(Work to be completed)
Retype, word for word, every line of the records below starting at the one that contains "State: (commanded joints" and ending at the one that contains "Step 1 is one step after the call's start"; include both of those lines and nothing more.

[Extracted records]

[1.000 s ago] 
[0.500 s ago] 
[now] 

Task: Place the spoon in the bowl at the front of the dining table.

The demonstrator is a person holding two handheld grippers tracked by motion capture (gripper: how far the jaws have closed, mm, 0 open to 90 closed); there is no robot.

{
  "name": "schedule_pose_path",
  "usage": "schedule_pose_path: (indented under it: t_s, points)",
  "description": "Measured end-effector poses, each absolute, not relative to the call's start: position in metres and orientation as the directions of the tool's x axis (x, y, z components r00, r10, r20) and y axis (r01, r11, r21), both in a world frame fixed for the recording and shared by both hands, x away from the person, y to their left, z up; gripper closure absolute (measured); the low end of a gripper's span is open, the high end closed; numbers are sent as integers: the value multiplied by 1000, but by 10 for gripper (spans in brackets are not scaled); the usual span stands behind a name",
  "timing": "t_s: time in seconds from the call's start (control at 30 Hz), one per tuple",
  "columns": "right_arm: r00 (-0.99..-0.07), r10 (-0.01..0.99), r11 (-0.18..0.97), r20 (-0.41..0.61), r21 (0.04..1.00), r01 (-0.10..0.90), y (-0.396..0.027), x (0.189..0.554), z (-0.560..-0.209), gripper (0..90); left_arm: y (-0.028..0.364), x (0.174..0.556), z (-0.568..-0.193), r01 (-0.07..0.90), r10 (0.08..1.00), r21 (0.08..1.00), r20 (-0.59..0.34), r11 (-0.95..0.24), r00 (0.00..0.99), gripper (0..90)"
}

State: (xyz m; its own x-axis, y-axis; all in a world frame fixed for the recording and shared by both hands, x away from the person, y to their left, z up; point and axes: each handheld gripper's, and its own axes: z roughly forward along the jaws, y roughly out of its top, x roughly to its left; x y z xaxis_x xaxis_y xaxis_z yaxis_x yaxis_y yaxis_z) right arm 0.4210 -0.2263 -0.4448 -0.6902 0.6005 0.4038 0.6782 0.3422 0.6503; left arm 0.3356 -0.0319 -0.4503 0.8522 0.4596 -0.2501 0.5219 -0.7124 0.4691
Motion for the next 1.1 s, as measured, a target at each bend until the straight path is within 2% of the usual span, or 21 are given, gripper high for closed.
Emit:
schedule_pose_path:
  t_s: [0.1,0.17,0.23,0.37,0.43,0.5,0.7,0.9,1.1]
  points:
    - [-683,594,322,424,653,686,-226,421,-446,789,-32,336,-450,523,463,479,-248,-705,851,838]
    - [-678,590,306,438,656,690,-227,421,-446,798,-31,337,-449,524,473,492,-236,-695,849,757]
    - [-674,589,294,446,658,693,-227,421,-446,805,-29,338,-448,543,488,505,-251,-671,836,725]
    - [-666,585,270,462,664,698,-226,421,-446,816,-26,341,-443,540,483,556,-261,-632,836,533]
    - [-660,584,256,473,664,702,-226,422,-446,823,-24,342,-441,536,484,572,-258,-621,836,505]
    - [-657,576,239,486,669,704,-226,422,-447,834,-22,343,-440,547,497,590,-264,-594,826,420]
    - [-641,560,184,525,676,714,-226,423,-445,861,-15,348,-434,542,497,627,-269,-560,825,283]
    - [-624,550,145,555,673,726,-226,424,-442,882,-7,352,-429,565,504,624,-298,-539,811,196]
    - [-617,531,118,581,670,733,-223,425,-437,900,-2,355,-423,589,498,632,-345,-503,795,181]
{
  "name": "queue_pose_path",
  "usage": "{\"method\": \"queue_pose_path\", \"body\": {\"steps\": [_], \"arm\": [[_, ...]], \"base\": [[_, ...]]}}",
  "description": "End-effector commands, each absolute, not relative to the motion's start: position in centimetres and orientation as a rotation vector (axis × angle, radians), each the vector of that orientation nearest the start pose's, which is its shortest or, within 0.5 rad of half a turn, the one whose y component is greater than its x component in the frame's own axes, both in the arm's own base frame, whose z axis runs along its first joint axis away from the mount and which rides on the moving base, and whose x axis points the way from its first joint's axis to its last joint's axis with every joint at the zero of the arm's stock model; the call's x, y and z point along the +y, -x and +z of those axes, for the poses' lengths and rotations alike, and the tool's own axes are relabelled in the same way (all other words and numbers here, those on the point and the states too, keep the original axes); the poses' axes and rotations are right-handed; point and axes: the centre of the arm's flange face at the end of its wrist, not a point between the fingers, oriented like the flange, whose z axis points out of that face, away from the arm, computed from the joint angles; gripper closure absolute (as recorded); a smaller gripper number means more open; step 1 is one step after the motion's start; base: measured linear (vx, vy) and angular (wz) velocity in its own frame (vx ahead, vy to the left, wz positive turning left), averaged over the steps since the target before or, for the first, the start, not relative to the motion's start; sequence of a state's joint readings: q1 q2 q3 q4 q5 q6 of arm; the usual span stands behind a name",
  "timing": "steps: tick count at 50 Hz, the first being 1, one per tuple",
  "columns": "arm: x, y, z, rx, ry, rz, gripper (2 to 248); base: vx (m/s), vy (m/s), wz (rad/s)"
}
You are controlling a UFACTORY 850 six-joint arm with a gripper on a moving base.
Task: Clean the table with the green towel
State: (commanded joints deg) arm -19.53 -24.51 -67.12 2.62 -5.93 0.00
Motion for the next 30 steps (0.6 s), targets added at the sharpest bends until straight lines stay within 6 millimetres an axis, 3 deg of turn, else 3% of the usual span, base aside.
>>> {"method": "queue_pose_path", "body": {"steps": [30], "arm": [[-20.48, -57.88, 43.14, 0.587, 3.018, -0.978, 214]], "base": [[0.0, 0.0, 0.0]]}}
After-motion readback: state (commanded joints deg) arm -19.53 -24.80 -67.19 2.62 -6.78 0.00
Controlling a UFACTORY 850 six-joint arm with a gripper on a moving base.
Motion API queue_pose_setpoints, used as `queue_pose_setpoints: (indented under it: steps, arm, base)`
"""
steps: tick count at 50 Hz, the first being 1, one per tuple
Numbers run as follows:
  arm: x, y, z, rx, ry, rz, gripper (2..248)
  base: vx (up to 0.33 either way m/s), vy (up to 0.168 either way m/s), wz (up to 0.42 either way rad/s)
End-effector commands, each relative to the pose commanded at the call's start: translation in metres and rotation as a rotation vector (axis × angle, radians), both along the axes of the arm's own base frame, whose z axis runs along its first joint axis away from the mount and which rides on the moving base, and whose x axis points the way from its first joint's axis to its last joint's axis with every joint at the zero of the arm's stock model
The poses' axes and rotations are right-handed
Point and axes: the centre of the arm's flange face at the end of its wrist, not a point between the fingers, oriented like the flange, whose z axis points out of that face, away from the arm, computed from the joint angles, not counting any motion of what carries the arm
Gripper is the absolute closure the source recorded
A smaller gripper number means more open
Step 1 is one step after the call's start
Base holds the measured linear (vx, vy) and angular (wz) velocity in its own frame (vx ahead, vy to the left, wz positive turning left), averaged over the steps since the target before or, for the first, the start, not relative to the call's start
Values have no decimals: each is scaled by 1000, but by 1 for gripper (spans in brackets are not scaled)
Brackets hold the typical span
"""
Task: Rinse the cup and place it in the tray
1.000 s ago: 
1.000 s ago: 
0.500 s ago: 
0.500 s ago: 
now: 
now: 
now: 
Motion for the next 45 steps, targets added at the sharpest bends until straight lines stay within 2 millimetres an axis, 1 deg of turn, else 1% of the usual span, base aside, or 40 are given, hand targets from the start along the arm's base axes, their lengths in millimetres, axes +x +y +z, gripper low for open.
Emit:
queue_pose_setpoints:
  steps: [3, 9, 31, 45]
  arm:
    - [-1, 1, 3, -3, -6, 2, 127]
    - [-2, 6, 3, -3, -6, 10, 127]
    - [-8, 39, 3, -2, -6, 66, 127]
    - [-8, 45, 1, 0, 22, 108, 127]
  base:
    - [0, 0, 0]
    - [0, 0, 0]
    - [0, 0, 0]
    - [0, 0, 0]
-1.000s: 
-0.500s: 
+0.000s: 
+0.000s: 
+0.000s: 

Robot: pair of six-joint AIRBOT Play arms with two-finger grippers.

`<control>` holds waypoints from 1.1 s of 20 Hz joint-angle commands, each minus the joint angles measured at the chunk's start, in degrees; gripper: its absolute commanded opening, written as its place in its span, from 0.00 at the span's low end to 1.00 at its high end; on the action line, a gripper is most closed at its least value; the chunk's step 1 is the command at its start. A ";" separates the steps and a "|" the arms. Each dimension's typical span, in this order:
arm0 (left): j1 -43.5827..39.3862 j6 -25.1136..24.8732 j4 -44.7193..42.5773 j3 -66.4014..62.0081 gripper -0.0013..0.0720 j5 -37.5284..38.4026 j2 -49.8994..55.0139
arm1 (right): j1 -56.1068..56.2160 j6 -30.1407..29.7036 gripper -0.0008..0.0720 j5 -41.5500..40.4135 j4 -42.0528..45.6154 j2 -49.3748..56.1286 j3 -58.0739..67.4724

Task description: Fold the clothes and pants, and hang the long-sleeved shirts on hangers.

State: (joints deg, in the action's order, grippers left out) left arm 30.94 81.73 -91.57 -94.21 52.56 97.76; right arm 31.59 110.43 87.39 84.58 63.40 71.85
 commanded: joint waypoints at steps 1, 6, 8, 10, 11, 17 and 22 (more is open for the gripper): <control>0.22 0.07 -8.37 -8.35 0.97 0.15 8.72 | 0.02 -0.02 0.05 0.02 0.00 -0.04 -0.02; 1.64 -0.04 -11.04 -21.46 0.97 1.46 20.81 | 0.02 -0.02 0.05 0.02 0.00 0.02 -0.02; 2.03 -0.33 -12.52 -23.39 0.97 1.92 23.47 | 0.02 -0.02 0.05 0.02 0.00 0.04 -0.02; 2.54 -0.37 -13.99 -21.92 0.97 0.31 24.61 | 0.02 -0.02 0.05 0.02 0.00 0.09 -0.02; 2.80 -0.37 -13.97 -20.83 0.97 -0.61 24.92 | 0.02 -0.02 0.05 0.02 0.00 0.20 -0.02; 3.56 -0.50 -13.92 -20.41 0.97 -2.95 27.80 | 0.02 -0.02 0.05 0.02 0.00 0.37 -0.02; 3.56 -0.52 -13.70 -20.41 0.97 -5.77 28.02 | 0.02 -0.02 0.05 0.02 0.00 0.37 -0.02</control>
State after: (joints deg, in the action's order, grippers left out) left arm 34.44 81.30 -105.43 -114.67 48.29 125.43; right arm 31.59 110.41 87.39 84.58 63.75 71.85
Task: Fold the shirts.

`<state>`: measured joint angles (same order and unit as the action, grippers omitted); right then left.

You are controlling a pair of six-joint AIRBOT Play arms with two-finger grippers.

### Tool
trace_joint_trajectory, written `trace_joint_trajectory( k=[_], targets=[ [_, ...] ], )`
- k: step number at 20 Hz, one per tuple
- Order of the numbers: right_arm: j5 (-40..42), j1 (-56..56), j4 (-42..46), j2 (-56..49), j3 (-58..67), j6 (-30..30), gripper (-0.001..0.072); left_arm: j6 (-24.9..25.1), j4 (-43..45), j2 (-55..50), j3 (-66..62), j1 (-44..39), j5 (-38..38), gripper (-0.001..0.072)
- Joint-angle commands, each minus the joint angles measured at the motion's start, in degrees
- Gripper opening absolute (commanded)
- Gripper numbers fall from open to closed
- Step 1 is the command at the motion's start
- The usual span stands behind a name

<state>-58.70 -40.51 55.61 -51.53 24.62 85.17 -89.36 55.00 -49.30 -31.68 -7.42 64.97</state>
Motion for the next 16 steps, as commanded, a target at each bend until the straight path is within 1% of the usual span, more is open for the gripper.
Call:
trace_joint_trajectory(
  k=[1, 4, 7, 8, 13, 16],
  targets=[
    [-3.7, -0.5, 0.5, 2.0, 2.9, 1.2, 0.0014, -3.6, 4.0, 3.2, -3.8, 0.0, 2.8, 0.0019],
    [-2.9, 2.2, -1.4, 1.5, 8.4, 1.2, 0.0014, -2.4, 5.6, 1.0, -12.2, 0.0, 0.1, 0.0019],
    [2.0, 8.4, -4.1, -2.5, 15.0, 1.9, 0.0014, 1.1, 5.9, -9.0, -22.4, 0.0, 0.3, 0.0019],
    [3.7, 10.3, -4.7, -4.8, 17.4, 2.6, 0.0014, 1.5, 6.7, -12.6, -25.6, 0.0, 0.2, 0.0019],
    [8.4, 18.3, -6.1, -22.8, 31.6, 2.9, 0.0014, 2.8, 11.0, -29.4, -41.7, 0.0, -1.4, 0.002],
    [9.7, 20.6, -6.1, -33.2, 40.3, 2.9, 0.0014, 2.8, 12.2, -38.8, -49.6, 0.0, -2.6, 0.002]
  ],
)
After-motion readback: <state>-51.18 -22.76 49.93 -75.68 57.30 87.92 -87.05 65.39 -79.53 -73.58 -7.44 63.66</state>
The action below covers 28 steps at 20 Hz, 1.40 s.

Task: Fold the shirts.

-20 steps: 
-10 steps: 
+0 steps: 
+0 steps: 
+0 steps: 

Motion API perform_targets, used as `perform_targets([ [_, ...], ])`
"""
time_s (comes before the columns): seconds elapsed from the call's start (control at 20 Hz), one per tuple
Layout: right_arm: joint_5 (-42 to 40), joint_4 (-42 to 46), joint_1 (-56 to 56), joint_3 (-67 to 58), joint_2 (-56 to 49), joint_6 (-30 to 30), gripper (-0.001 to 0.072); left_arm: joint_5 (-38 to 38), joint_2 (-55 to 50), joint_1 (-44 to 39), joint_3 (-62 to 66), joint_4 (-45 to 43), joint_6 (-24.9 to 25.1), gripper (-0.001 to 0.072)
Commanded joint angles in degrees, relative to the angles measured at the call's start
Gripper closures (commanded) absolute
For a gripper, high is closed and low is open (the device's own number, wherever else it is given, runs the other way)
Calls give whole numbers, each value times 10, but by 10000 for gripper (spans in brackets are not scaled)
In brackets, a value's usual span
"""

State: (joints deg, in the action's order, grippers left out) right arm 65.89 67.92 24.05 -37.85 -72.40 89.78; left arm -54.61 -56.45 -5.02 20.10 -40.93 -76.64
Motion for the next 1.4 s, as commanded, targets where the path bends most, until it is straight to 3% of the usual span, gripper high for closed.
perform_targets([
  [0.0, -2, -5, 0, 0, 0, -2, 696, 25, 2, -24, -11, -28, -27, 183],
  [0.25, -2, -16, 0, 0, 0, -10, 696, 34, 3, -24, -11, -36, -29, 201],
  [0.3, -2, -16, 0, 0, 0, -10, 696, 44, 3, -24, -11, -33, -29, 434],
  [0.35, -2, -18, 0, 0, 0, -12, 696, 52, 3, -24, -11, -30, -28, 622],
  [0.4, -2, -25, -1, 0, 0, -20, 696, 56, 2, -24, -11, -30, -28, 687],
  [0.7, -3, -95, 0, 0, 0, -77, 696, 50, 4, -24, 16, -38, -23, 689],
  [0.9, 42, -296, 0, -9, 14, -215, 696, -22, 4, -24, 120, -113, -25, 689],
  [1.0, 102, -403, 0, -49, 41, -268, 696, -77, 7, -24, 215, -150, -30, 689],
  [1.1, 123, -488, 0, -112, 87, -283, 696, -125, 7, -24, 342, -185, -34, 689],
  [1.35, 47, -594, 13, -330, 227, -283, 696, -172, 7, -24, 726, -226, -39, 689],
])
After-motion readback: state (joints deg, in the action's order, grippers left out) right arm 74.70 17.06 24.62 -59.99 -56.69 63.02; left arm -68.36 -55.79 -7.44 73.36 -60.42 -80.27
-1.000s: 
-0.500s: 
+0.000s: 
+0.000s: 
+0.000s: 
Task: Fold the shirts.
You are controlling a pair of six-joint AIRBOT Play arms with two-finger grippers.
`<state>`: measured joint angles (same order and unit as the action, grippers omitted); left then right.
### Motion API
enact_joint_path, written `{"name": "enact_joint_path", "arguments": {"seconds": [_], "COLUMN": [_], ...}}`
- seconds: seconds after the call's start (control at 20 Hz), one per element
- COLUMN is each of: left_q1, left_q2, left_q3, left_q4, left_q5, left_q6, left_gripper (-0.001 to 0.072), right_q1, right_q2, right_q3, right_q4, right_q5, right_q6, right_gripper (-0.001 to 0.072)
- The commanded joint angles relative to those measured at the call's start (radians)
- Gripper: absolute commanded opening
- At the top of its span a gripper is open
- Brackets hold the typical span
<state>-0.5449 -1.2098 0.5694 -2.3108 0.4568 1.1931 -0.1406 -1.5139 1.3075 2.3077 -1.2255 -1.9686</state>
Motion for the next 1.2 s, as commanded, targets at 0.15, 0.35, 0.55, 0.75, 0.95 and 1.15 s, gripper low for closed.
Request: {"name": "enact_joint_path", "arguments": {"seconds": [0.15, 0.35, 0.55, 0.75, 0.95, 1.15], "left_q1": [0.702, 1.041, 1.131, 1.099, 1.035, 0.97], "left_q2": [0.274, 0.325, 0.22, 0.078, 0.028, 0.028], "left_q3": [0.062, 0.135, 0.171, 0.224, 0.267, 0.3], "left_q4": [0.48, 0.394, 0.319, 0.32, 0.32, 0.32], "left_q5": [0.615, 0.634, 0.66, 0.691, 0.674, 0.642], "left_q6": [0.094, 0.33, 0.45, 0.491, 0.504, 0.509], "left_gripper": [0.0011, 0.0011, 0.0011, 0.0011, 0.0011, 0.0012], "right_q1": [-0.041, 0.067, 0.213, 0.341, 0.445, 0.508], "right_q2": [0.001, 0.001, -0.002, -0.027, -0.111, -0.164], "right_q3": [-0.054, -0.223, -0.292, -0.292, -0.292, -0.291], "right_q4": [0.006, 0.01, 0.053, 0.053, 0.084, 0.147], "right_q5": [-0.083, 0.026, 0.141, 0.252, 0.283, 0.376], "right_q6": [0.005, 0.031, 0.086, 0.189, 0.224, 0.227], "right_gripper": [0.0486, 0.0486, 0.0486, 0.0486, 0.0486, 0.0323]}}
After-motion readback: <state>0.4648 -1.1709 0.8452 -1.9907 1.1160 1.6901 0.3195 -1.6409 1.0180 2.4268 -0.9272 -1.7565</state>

(Response)
State: (commanded joints deg) arm -19.53 -24.51 -67.12 2.62 -5.93 0.00
Motion for the next 30 steps (0.6 s), targets added at the sharpest bends until straight lines stay within 6 millimetres an axis, 3 deg of turn, else 3% of the usual span, base aside.
>>> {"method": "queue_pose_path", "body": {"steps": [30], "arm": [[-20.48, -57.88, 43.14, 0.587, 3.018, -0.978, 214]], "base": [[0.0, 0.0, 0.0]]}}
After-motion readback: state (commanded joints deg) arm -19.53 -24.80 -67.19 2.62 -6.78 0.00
Controlling a UFACTORY 850 six-joint arm with a gripper on a moving base.
Motion API queue_pose_setpoints, used as `queue_pose_setpoints: (indented under it: steps, arm, base)`
"""
steps: tick count at 50 Hz, the first being 1, one per tuple
Numbers run as follows:
  arm: x, y, z, rx, ry, rz, gripper (2..248)
  base: vx (up to 0.33 either way m/s), vy (up to 0.168 either way m/s), wz (up to 0.42 either way rad/s)
End-effector commands, each relative to the pose commanded at the call's start: translation in metres and rotation as a rotation vector (axis × angle, radians), both along the axes of the arm's own base frame, whose z axis runs along its first joint axis away from the mount and which rides on the moving base, and whose x axis points the way from its first joint's axis to its last joint's axis with every joint at the zero of the arm's stock model
The poses' axes and rotations are right-handed
Point and axes: the centre of the arm's flange face at the end of its wrist, not a point between the fingers, oriented like the flange, whose z axis points out of that face, away from the arm, computed from the joint angles, not counting any motion of what carries the arm
Gripper is the absolute closure the source recorded
A smaller gripper number means more open
Step 1 is one step after the call's start

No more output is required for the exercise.